According to the Complaint, on November 26, 2018, NCC and CenterState issued a joint press release announcing they had entered into an Agreement and Plan of Merger (the “Merger Agreement”). Pursuant to and simultaneously with entering into the Merger Agreement, CenterState’s wholly owned subsidiary bank, CenterState Bank, N.A. (“CenterState Bank”), and NCC’s wholly owned subsidiary bank, National Bank of Commerce (“NBC” or the “Bank”), entered into a Plan of Merger and Merger Agreement whereby NBC will be merged with and into CenterState Bank immediately following the merger of NCC with and into CenterState (the “Bank Merger”). Under the terms of the Merger Agreement, NCC stockholders will be entitled to receive 1.65 shares of CenterState common stock per NCC common share (the “Merger Consideration”). Based on the closing price of CenterState’s stock on November 23, 2018, the Merger Consideration has an implied value of $40.01 per NCC share and the Proposed Transaction has an implied value of approximately $850.4 million.

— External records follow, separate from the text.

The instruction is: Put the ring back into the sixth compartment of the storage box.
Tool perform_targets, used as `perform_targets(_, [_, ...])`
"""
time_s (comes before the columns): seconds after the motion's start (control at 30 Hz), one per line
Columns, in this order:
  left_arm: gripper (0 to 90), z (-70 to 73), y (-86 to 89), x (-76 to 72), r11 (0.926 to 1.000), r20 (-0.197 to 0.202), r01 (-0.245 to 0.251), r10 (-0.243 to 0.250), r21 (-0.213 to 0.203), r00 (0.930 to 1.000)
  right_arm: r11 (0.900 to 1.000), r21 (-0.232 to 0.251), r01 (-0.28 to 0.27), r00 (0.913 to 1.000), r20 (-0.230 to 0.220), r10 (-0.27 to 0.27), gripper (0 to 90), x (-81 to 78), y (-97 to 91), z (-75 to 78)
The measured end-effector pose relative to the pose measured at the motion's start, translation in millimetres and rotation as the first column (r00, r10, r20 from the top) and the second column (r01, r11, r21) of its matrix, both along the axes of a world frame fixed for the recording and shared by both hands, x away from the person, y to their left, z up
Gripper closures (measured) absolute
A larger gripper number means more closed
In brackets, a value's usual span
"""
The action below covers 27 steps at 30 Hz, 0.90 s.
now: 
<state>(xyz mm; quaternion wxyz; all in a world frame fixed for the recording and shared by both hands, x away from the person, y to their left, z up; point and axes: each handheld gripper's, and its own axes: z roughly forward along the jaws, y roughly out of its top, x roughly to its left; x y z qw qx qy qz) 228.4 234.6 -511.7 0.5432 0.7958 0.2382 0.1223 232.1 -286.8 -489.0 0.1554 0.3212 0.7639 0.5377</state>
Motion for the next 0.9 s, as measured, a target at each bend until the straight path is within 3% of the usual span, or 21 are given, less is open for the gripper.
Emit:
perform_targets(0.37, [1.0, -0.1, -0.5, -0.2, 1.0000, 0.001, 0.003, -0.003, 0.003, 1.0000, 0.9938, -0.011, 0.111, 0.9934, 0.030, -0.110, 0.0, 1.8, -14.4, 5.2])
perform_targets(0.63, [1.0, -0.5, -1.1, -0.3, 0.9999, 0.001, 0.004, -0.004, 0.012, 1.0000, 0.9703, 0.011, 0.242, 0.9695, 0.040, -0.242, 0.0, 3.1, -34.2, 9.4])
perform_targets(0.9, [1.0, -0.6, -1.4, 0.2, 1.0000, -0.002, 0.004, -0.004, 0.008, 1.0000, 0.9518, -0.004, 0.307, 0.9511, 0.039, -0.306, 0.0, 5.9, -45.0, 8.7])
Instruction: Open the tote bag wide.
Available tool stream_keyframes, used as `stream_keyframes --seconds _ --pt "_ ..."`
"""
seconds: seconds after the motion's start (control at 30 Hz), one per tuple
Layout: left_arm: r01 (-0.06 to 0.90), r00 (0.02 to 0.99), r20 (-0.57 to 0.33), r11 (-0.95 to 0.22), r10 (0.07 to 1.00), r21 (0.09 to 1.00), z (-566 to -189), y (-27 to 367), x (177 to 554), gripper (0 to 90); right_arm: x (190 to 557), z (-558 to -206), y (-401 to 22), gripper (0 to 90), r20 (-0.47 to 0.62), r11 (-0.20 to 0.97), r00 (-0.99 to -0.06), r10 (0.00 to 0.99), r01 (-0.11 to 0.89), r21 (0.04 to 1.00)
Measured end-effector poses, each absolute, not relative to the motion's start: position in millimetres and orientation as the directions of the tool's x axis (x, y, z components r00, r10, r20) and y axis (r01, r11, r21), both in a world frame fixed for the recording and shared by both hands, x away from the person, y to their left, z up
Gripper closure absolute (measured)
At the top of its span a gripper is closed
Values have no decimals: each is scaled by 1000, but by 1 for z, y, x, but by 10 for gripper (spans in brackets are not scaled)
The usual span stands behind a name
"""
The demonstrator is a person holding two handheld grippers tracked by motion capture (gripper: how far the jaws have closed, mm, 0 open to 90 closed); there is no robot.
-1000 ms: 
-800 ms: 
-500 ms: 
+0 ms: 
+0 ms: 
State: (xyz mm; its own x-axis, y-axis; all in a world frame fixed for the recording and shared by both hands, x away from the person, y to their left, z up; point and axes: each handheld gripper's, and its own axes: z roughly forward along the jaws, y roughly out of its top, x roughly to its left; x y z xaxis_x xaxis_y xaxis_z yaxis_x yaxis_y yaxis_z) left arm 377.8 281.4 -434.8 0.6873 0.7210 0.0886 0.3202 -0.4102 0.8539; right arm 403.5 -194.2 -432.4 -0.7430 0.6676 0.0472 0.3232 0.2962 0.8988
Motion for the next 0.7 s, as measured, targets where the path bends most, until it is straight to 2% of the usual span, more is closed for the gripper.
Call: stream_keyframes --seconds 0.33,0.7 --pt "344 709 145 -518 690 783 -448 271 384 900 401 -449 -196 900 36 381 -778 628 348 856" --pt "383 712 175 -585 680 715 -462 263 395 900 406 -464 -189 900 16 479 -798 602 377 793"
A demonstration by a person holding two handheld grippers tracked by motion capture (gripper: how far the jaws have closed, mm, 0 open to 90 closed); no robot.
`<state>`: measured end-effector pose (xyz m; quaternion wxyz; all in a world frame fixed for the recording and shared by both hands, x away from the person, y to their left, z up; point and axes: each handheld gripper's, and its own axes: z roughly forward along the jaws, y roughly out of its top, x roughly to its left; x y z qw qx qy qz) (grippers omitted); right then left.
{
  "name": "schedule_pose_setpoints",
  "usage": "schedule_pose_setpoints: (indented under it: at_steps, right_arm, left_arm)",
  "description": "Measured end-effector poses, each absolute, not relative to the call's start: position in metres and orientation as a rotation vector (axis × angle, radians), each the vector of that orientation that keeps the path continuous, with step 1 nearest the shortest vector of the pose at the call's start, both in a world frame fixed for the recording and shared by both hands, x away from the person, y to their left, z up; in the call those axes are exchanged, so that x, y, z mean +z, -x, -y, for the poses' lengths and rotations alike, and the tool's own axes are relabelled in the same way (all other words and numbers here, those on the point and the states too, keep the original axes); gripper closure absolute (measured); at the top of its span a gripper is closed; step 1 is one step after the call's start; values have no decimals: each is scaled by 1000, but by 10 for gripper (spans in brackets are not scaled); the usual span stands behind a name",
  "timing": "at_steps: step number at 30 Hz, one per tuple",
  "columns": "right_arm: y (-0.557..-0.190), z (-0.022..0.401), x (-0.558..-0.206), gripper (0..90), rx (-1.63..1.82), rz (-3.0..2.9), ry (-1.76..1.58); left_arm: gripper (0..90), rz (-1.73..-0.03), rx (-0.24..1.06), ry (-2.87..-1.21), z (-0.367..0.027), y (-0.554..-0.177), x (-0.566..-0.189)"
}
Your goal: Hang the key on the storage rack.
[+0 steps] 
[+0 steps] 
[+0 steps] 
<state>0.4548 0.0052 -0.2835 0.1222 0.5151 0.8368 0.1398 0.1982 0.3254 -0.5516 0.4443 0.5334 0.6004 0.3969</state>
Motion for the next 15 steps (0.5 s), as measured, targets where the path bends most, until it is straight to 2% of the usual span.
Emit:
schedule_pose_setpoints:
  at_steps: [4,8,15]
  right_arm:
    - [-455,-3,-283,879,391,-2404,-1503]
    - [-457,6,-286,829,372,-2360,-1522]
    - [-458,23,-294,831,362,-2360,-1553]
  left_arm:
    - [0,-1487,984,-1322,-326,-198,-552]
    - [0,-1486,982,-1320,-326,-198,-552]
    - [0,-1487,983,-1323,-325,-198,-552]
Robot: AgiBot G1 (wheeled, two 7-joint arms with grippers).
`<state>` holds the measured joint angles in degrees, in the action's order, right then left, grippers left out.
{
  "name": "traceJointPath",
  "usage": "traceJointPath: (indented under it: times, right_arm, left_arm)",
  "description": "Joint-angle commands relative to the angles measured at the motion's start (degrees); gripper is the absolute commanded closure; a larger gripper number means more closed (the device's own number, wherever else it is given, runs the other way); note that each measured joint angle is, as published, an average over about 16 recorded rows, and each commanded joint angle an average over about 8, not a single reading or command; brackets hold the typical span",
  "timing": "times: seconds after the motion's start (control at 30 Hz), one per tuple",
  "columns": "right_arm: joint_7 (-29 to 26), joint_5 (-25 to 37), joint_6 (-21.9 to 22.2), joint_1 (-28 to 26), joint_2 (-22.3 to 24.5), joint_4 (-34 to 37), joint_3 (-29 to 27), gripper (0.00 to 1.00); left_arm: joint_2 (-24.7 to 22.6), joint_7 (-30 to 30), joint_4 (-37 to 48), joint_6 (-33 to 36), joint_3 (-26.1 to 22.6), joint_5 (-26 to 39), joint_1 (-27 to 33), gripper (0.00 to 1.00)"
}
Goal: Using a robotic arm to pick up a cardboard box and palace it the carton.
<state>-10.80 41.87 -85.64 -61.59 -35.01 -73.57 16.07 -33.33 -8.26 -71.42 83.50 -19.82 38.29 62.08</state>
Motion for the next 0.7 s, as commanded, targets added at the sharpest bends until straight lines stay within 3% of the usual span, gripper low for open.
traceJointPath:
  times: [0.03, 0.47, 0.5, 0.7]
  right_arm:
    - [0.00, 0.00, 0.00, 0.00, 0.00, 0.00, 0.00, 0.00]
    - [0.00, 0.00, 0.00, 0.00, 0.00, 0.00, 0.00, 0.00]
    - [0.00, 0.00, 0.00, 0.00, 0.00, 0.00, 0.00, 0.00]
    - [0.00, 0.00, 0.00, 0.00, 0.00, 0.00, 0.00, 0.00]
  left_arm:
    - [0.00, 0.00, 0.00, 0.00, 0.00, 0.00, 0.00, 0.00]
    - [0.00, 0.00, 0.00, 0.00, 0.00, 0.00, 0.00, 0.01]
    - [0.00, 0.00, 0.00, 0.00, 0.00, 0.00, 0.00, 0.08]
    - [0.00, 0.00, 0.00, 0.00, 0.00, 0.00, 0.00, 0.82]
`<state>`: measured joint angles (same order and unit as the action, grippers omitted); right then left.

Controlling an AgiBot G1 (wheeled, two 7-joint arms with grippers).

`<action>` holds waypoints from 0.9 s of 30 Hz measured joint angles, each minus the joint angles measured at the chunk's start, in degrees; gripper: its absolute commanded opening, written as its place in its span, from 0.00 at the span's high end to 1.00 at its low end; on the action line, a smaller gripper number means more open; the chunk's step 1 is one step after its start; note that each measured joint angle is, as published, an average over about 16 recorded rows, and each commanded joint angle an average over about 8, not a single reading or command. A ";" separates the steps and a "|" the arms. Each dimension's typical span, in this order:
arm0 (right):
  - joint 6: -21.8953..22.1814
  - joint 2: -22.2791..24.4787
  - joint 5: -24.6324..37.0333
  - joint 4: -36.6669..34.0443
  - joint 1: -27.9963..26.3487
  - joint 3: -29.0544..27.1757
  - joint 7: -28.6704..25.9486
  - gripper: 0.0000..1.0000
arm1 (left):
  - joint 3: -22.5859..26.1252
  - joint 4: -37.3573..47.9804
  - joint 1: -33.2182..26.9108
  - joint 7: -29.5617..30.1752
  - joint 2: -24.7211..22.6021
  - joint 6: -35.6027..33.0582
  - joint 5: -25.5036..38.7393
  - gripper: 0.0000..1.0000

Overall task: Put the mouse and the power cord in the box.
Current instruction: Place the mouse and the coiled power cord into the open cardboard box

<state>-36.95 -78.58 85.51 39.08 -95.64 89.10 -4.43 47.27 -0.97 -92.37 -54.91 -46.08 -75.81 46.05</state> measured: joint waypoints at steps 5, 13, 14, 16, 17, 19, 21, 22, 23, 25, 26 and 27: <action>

On January 28, 2019, NCC filed a Definitive Proxy Statement on Form DEFM 14A (the “Proxy Statement”) with the SEC. The Complaint alleges that the Proxy Statement, which recommends that NCC stockholders vote in favor of the Proposed Transaction, omits or misrepresents material information concerning, among other things: (i) NCC’s and CenterState’s financial projections, relied upon by the Company’s financial advisor in its financial analyses; and (ii) the data and inputs underlying the financial valuation analyses that support the fairness opinion provided by the Company's financial advisor.
This case was voluntarily dismissed on July 22, 2019.